Look for the word "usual". Copy every line of the listing where it occurs.

[[ SOURCE MATERIAL open ]]

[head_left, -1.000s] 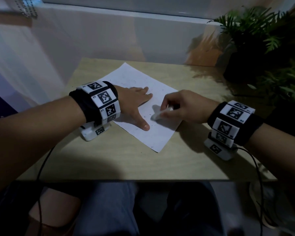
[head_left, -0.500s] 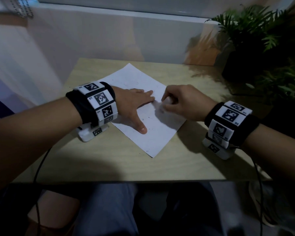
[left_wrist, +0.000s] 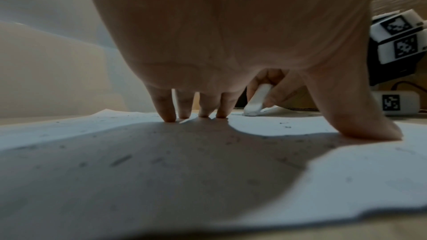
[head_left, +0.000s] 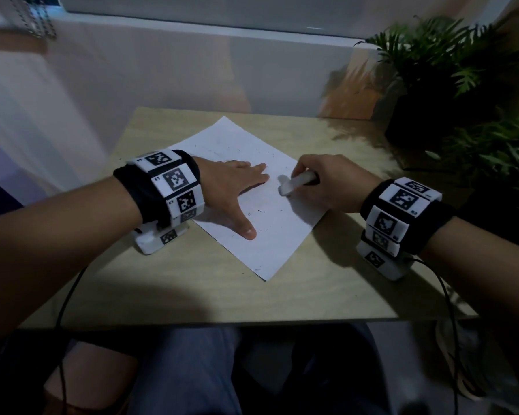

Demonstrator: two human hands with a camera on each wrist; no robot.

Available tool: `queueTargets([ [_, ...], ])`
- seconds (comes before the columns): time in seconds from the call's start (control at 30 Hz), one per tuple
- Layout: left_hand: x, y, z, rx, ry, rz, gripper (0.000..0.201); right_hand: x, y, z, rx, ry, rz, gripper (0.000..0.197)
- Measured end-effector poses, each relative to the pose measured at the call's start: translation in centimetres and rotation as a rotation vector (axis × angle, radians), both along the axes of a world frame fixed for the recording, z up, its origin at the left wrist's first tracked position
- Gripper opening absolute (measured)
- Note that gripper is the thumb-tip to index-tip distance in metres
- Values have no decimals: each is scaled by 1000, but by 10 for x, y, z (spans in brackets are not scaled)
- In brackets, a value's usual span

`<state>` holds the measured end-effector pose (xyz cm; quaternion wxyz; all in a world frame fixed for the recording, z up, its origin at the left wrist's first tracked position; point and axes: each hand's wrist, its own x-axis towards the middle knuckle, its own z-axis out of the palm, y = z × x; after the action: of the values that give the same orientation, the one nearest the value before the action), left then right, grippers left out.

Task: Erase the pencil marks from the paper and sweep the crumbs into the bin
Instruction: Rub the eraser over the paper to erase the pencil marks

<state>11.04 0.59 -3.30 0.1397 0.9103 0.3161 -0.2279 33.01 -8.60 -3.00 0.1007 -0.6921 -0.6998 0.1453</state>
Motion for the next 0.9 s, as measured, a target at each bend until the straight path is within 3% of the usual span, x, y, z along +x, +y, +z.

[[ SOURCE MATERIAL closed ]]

WRITTEN SOLUTION
- In brackets, a value's usual span
Motion for the next 0.9 s, as measured, a target at each bend until the straight path is within 3% of the usual span, x, y, z along +x, +y, +z.

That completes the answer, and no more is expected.